In the effectiveness test of the V. anguillarum fraction, 9 out of 10 fish in the control group died by 2 weeks after the attack with the V. anguillarum challenge strain OK-0301. The survival rate was 10%. On the other hand, in the group injected with the test vaccine, only 1 out of 10 animals died, and the survival rate was 90%, which was higher than the survival rate in the control group, and the survival rate in the control group. There was a statistically significant difference between the survival rate in the group injected with the test vaccine (p <0.05, Fisher's exact probability calculation).
As a result, it was revealed that the three-type mixed inactivated vaccine of the present invention is effective in preventing fish S. dysgalactiae infection, L. garvieae infection, and V. anguillarum infection. In addition, since this efficacy test was conducted one year after the production of the test vaccine, it is clear that the effectiveness of the triple mixed inactivated vaccine of the present invention has been stably maintained for at least one year. became.
On the other hand, no abnormalities in clinical observations or abnormal feeding conditions were observed in the test fish during the 2 week breeding period after vaccination with the test vaccine. It became clear that.

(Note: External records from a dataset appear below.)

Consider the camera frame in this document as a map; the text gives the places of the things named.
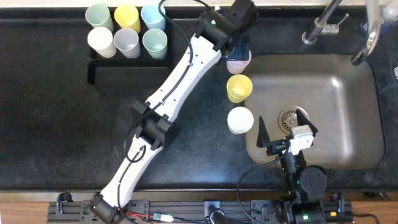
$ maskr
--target sink
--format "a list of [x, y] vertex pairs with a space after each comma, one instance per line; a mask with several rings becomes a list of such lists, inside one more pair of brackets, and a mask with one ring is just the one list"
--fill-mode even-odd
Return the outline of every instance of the sink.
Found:
[[371, 67], [354, 66], [350, 55], [261, 55], [244, 74], [253, 91], [244, 104], [254, 115], [246, 149], [257, 164], [275, 159], [256, 146], [258, 117], [271, 140], [287, 136], [297, 125], [300, 108], [319, 130], [304, 150], [307, 165], [327, 169], [375, 167], [384, 155], [384, 138]]

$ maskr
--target black countertop
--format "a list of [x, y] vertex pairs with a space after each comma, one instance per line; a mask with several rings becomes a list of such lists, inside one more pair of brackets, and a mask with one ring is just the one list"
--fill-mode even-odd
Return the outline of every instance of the black countertop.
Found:
[[[84, 10], [3, 9], [0, 14], [0, 190], [99, 190], [123, 160], [122, 142], [132, 123], [129, 107], [156, 88], [101, 91], [87, 83], [92, 59]], [[354, 54], [364, 44], [358, 25], [366, 14], [364, 7], [340, 8], [333, 19], [347, 11], [351, 17], [338, 35], [305, 45], [301, 35], [322, 9], [264, 8], [247, 31], [252, 55]], [[180, 11], [168, 13], [173, 17]], [[190, 15], [197, 18], [198, 13]], [[196, 20], [177, 22], [193, 34]], [[172, 27], [169, 40], [175, 65], [187, 45]], [[398, 188], [396, 27], [380, 38], [368, 62], [376, 77], [386, 155], [374, 169], [328, 170], [330, 190]], [[176, 120], [180, 134], [154, 158], [136, 190], [234, 189], [240, 176], [255, 166], [244, 135], [230, 133], [226, 123], [228, 112], [237, 106], [225, 92], [230, 76], [222, 63], [199, 81]], [[274, 169], [251, 174], [242, 188], [286, 189]]]

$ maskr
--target faucet
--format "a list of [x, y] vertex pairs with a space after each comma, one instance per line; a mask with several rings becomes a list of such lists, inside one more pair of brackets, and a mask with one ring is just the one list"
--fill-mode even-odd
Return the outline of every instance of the faucet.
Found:
[[353, 65], [359, 65], [372, 53], [380, 34], [379, 0], [366, 0], [365, 3], [368, 15], [368, 39], [366, 45], [351, 58]]
[[[342, 0], [332, 0], [326, 7], [320, 17], [314, 20], [308, 32], [304, 32], [302, 39], [306, 44], [314, 44], [317, 41], [317, 36], [321, 34], [337, 34], [338, 26], [348, 17], [346, 15], [342, 21], [337, 25], [327, 24], [327, 20], [337, 9]], [[374, 50], [380, 34], [380, 8], [379, 0], [365, 0], [366, 14], [368, 16], [368, 39], [366, 45], [351, 58], [353, 65], [359, 65], [363, 62]]]

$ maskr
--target white cup
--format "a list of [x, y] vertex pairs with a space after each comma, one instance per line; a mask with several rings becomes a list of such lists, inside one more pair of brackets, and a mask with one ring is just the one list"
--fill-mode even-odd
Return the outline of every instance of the white cup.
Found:
[[249, 60], [247, 61], [227, 61], [226, 68], [232, 74], [241, 74], [251, 61], [251, 51], [249, 51]]
[[110, 31], [113, 31], [113, 22], [111, 13], [108, 7], [103, 4], [95, 4], [90, 6], [86, 10], [86, 20], [94, 28], [95, 27], [106, 27]]
[[92, 29], [90, 33], [88, 33], [87, 42], [90, 47], [104, 58], [110, 58], [116, 54], [112, 32], [105, 27], [96, 27]]
[[233, 134], [242, 134], [251, 129], [254, 123], [253, 114], [249, 109], [239, 106], [233, 108], [227, 117], [228, 128]]
[[155, 59], [163, 59], [167, 55], [167, 35], [160, 29], [148, 30], [143, 38], [142, 43], [148, 50], [150, 56]]
[[[142, 20], [145, 22], [148, 29], [165, 30], [166, 19], [159, 13], [157, 8], [157, 4], [149, 4], [144, 6], [141, 9]], [[160, 10], [163, 12], [163, 14], [166, 13], [166, 10], [163, 6], [160, 7]]]
[[113, 42], [127, 58], [137, 58], [141, 53], [138, 34], [131, 28], [118, 30], [113, 37]]

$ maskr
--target yellow cup
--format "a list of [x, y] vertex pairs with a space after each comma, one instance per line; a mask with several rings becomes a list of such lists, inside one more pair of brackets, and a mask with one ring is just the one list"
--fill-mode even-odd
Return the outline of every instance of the yellow cup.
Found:
[[141, 31], [138, 10], [132, 4], [126, 4], [116, 8], [114, 19], [122, 28], [132, 28], [137, 33]]
[[233, 75], [226, 83], [228, 99], [232, 103], [240, 103], [250, 95], [253, 90], [253, 84], [245, 75]]

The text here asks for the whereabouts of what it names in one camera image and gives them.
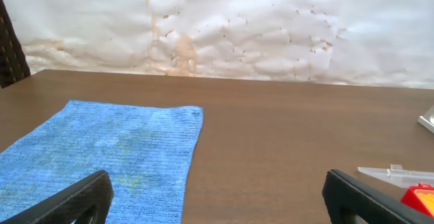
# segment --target tabletop
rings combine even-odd
[[[417,123],[434,91],[279,81],[39,72],[0,90],[0,151],[70,100],[203,107],[182,223],[330,223],[326,172],[396,199],[358,166],[434,172],[434,134]]]

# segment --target black woven object
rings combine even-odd
[[[109,174],[99,170],[1,224],[101,224],[113,196]]]
[[[333,224],[434,224],[434,219],[339,171],[327,173],[323,197]]]
[[[0,0],[0,86],[5,88],[30,76],[26,56],[15,36],[3,0]]]

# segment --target silver object
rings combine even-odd
[[[418,122],[434,133],[434,106],[432,106],[424,115],[419,116]]]

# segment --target blue cloth
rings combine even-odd
[[[0,154],[0,221],[106,170],[106,223],[181,223],[202,127],[199,107],[158,109],[72,100]]]

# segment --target towel
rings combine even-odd
[[[200,107],[150,108],[72,100],[0,154],[0,221],[106,170],[106,223],[181,223]]]

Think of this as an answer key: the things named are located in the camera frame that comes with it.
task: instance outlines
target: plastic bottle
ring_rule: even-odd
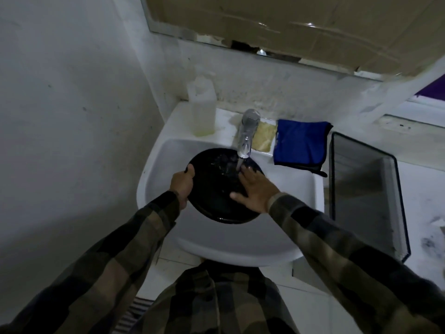
[[[191,107],[191,130],[197,136],[215,132],[216,93],[211,80],[198,76],[187,83]]]

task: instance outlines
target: sink
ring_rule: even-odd
[[[172,174],[184,170],[198,153],[231,147],[240,114],[217,109],[215,134],[196,137],[187,128],[189,109],[188,103],[179,103],[155,142],[137,188],[139,208],[166,191]],[[281,191],[323,210],[323,181],[319,175],[274,165],[270,153],[252,151],[251,158]],[[205,217],[190,203],[167,237],[186,252],[240,266],[270,266],[302,256],[269,215],[244,224],[222,224]]]

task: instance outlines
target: faucet
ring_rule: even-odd
[[[253,135],[258,128],[260,116],[254,109],[247,109],[242,115],[241,125],[238,130],[238,144],[236,150],[238,157],[249,158],[252,151]]]

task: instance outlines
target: plaid shirt
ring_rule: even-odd
[[[365,333],[443,333],[440,290],[397,260],[280,193],[270,215]],[[95,244],[0,333],[109,333],[175,225],[166,192]],[[297,333],[275,284],[258,269],[204,262],[164,290],[131,333]]]

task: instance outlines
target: blue towel
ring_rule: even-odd
[[[274,149],[275,165],[284,165],[327,177],[321,171],[326,160],[327,135],[332,128],[328,122],[304,123],[278,120]]]

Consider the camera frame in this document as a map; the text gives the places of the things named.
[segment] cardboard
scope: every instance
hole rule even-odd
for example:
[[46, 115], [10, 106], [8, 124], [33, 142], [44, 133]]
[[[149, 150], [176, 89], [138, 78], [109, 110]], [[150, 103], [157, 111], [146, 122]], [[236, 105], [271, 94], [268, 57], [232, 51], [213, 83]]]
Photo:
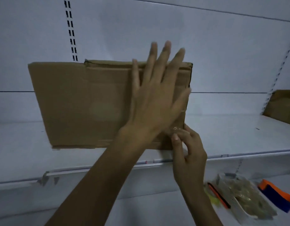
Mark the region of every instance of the cardboard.
[[[145, 62], [139, 63], [140, 79]], [[36, 62], [28, 65], [49, 141], [53, 148], [107, 147], [127, 122], [131, 100], [131, 62]], [[174, 100], [191, 80], [192, 63], [182, 63]], [[185, 111], [173, 123], [182, 128]], [[161, 133], [147, 147], [172, 149]]]
[[277, 90], [263, 115], [290, 124], [290, 90]]

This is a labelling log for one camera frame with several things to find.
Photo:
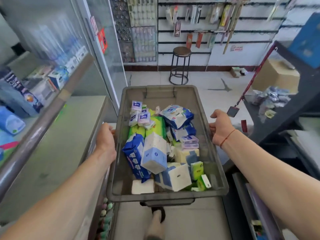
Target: person's left arm
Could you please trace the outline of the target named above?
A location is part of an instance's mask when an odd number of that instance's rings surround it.
[[[92,194],[116,154],[111,127],[104,123],[92,155],[53,193],[24,213],[0,239],[73,239],[86,215]]]

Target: hand
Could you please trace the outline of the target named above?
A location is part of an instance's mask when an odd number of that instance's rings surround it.
[[[103,152],[108,152],[108,157],[111,157],[112,161],[116,159],[116,149],[115,149],[115,140],[114,140],[115,130],[112,129],[111,125],[108,123],[103,123],[96,141],[96,150]]]
[[[229,116],[220,109],[216,109],[210,117],[216,118],[214,123],[209,124],[213,134],[212,142],[219,146],[235,128],[232,126]]]

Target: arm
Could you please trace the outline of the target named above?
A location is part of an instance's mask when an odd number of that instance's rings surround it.
[[[71,240],[75,237],[94,190],[116,158],[110,129],[107,123],[101,126],[92,155],[66,182],[24,213],[1,240]]]
[[[234,130],[228,115],[215,110],[210,124],[213,143],[220,145]],[[320,239],[320,182],[270,155],[235,130],[222,149],[260,198],[300,239]]]

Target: black shoe
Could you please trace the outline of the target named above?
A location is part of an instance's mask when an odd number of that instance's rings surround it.
[[[165,209],[162,206],[161,207],[151,207],[151,211],[152,211],[152,214],[155,211],[161,211],[161,221],[160,221],[160,223],[162,223],[165,220],[166,212],[165,212]]]

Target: red string bracelet
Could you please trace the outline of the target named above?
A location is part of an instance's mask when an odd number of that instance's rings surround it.
[[[220,144],[220,148],[222,149],[222,144],[228,139],[228,137],[235,131],[236,129],[234,129],[233,131],[231,131],[231,133],[221,142]]]

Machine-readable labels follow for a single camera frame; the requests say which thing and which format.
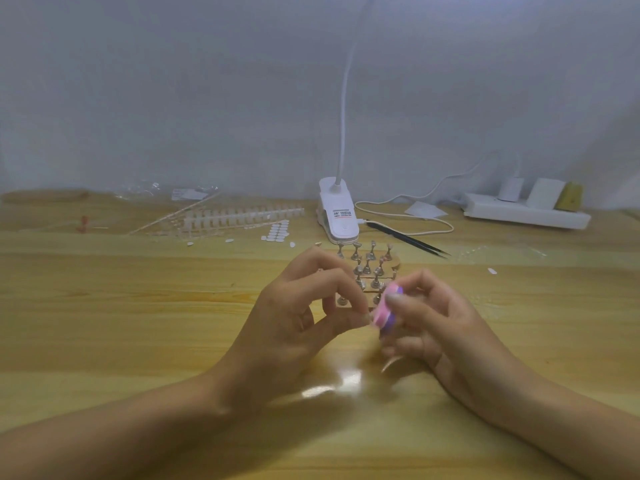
white backdrop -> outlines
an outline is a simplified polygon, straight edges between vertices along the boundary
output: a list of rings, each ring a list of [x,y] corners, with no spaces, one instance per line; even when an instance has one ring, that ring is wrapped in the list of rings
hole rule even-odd
[[[364,1],[0,0],[0,185],[315,196]],[[630,185],[640,206],[638,20],[640,0],[378,0],[349,88],[352,193],[422,194],[505,148],[503,173],[519,150],[529,184],[580,178],[599,206]],[[495,188],[495,167],[436,198]]]

white paper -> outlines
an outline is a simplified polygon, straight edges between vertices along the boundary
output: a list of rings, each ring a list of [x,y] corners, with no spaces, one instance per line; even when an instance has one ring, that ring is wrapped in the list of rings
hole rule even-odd
[[[423,219],[436,219],[437,217],[447,215],[446,212],[437,208],[435,205],[425,202],[414,202],[404,213],[414,217],[422,217]]]
[[[196,189],[173,189],[171,200],[202,200],[207,194]]]

pink nail buffer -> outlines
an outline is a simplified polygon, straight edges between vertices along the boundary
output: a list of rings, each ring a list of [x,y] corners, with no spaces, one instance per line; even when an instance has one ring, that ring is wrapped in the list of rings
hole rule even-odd
[[[396,285],[394,282],[388,284],[387,289],[382,296],[380,297],[380,303],[373,310],[373,325],[378,327],[381,331],[388,331],[393,327],[396,322],[396,316],[391,313],[391,310],[387,307],[387,302],[385,301],[385,297],[387,293],[402,293],[402,286]]]

white power strip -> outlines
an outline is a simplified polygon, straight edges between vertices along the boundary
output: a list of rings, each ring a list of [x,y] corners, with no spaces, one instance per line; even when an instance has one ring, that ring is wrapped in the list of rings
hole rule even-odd
[[[465,194],[464,210],[466,217],[565,229],[586,229],[591,220],[591,216],[584,212],[534,209],[527,207],[524,200],[507,202],[480,194]]]

black tweezers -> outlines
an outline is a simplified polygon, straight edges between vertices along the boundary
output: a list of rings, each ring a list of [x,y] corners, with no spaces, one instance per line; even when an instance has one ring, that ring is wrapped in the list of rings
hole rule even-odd
[[[411,244],[413,247],[421,249],[423,251],[427,251],[428,253],[433,254],[434,256],[437,256],[439,258],[447,259],[447,257],[443,256],[443,254],[446,254],[447,256],[451,256],[451,254],[449,254],[448,252],[435,248],[434,246],[425,244],[422,241],[418,241],[417,239],[414,239],[409,235],[405,235],[401,232],[390,229],[389,227],[376,224],[375,222],[367,222],[367,226],[373,229],[379,230],[380,232],[384,232],[385,234],[392,235],[393,237],[400,239],[400,241],[406,242],[407,244]]]

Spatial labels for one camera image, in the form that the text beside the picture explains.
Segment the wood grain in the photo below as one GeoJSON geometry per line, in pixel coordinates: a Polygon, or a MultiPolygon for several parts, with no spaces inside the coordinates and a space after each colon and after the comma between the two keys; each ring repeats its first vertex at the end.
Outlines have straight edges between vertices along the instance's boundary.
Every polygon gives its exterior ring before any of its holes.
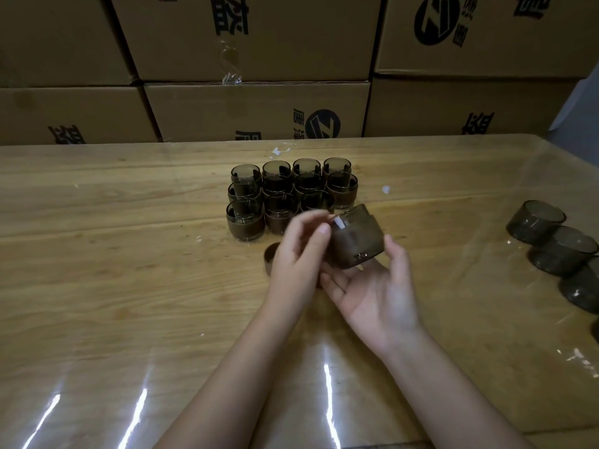
{"type": "MultiPolygon", "coordinates": [[[[30,449],[157,440],[262,301],[262,253],[279,238],[234,240],[226,187],[275,147],[290,163],[352,161],[358,201],[410,252],[427,328],[521,431],[542,448],[597,441],[593,317],[504,226],[535,198],[599,239],[599,170],[508,135],[0,148],[0,447],[22,447],[58,394],[30,449]]],[[[334,448],[329,407],[342,447],[426,440],[317,292],[253,447],[334,448]]]]}

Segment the left hand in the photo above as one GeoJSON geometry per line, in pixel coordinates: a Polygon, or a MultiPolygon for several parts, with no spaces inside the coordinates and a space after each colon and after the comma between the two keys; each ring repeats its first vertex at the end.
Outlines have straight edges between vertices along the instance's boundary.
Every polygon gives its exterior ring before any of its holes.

  The fish S. dysgalactiae SD3M strain used as the antigen of the vaccine of the present invention was deposited at the Patent Organism Depositary of the National Institute of Advanced Industrial Science and Technology as of April 20, 2006 under the deposit number FERM P-20893. Yes.

Claims (5)

  A vaccine for preventing Streptococcus dysgalactiae infection, which contains inactivated fish Streptococcus dysgalactiae as an antigen.   2. The method for producing a Streptococcus disgalactie infection-preventing vaccine according to claim 1, comprising a step of suspending cells of fish Streptococcus dysgalactiae in purified water.   Infectious disease prevention vaccine containing fish Streptococcus dysgalactiae, Lactococcus garvieae, and Vibrio anguillarum as antigens.   The infectious disease according to claim 3, comprising a step of suspending cells of fish Streptococcus dysgalactiae, Lactococcus garvieae, and Vibrio anguillarum in purified water. A method of producing a prophylactic vaccine.   Nocardia seriolae, red sea bream iridovirus, photobacterium damselae subsp. Piscicida, bacterial jaundice (Bacterial hemolytic jaundice), viral ascites causing virus (Yellowtail) The vaccine for preventing infectious diseases according to claim 1 or 3, further comprising one or more types of ascites virus).